EXERCISE GOAL: Every line below between the line holding "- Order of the" and the line holding "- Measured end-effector", inclusive, should be repeated exactly, and all other lines omitted.

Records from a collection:
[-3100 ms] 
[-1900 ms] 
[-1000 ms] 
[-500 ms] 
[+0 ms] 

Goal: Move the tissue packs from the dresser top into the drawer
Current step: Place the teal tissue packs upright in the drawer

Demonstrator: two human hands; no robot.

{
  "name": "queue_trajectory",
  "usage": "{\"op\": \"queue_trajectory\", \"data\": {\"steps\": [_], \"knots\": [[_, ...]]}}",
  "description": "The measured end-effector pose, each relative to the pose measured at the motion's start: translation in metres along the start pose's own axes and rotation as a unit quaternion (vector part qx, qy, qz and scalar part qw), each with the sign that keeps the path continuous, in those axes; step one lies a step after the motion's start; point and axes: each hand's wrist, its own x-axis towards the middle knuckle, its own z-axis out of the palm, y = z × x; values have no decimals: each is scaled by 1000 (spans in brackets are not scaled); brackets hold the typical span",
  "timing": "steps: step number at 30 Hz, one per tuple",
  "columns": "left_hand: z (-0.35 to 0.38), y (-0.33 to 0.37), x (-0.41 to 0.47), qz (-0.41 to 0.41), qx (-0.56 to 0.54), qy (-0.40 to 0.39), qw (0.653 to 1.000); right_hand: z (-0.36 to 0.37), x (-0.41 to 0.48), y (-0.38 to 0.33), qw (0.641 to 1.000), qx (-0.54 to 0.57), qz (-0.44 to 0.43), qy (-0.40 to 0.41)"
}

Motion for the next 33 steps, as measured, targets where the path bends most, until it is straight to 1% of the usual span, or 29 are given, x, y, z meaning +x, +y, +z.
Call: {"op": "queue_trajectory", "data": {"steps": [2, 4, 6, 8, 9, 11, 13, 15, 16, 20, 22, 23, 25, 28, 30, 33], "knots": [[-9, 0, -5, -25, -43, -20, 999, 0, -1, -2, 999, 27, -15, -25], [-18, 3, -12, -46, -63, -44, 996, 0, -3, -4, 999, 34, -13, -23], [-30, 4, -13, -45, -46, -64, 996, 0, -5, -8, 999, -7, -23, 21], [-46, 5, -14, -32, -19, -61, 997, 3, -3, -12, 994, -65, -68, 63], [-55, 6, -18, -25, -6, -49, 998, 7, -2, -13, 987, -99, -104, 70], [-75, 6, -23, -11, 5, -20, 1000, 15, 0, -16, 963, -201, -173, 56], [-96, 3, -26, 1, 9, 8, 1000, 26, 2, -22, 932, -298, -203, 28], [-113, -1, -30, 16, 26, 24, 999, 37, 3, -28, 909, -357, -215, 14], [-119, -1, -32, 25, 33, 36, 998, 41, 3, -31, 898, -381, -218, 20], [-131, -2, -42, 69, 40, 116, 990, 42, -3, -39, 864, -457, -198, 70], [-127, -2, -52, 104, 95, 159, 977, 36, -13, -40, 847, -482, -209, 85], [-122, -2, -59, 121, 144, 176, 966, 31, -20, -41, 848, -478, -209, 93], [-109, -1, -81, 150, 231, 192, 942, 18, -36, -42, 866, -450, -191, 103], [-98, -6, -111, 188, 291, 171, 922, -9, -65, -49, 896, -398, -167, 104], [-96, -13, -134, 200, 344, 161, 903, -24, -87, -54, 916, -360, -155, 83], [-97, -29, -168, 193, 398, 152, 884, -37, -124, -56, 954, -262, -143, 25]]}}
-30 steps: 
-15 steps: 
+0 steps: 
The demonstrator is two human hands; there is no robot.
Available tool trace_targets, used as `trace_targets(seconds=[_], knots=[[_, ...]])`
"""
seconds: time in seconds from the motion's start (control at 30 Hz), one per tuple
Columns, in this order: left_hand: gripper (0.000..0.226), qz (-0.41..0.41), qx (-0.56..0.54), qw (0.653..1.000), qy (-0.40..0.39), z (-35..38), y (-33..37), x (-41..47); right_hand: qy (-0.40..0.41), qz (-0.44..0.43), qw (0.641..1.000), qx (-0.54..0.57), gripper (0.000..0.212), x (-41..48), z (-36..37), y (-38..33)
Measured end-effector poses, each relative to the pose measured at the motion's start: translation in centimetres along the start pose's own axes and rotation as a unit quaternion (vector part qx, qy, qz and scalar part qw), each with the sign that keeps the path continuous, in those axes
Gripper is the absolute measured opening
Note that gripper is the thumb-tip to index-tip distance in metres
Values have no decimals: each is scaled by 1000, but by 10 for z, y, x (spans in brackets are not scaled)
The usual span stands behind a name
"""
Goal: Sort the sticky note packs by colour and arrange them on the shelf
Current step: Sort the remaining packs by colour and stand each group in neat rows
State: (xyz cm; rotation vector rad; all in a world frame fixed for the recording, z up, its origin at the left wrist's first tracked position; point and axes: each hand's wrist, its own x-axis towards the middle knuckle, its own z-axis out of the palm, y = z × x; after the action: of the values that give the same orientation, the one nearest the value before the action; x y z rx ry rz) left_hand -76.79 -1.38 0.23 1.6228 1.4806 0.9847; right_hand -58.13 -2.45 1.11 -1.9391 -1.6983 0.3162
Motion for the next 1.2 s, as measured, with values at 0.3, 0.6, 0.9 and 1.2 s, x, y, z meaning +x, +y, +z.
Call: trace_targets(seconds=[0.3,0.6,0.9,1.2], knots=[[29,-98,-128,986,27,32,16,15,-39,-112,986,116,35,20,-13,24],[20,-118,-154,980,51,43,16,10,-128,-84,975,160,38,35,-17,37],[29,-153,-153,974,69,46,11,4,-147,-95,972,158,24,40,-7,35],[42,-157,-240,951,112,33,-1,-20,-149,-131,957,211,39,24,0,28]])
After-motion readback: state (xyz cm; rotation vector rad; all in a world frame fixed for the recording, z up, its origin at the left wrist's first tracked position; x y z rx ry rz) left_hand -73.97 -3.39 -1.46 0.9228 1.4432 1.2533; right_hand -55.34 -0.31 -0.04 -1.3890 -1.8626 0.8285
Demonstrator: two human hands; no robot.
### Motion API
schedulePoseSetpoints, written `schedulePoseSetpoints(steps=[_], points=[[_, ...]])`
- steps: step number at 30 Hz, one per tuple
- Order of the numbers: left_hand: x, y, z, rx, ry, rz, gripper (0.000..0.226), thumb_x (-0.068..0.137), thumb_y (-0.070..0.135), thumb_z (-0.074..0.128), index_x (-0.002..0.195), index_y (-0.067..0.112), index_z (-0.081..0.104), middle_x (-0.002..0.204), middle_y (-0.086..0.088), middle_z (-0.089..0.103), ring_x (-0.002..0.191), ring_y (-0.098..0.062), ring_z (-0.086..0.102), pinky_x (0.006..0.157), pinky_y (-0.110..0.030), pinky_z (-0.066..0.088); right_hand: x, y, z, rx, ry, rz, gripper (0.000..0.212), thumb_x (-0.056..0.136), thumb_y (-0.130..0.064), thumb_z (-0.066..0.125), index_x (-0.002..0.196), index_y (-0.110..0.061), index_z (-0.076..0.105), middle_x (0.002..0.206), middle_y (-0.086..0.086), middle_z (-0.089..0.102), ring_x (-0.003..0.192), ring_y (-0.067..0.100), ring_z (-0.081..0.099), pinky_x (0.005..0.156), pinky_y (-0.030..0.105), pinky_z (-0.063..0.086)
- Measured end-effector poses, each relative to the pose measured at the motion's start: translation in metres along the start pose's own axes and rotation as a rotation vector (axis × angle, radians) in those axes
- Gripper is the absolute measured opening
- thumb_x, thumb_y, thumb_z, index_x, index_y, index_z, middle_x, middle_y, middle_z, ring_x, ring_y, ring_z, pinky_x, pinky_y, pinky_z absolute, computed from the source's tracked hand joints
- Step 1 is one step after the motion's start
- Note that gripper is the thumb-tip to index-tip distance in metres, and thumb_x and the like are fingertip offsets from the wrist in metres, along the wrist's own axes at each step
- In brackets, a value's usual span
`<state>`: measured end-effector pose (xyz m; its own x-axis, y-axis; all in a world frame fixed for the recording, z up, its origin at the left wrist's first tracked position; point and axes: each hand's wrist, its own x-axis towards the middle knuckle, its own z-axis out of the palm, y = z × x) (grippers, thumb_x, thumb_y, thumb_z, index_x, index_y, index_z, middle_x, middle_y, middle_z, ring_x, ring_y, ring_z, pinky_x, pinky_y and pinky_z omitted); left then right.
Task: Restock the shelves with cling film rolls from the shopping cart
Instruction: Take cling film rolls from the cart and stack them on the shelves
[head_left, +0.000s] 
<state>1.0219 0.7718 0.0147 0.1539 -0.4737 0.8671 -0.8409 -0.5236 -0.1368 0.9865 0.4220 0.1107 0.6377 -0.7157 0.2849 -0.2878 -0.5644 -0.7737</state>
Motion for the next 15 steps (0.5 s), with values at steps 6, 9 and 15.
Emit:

COMPLETED TASK:
- Order of the numbers: left_hand: x, y, z, rx, ry, rz, gripper (0.000..0.226), thumb_x (-0.068..0.137), thumb_y (-0.070..0.135), thumb_z (-0.074..0.128), index_x (-0.002..0.195), index_y (-0.067..0.112), index_z (-0.081..0.104), middle_x (-0.002..0.204), middle_y (-0.086..0.088), middle_z (-0.089..0.103), ring_x (-0.002..0.191), ring_y (-0.098..0.062), ring_z (-0.086..0.102), pinky_x (0.006..0.157), pinky_y (-0.110..0.030), pinky_z (-0.066..0.088); right_hand: x, y, z, rx, ry, rz, gripper (0.000..0.212), thumb_x (-0.056..0.136), thumb_y (-0.130..0.064), thumb_z (-0.066..0.125), index_x (-0.002..0.196), index_y (-0.110..0.061), index_z (-0.076..0.105), middle_x (0.002..0.206), middle_y (-0.086..0.086), middle_z (-0.089..0.102), ring_x (-0.003..0.192), ring_y (-0.067..0.100), ring_z (-0.081..0.099), pinky_x (0.005..0.156), pinky_y (-0.030..0.105), pinky_z (-0.063..0.086)
- Measured end-effector poses, each relative to the pose measured at the motion's start: translation in metres along the start pose's own axes and rotation as a rotation vector (axis × angle, radians) in those axes

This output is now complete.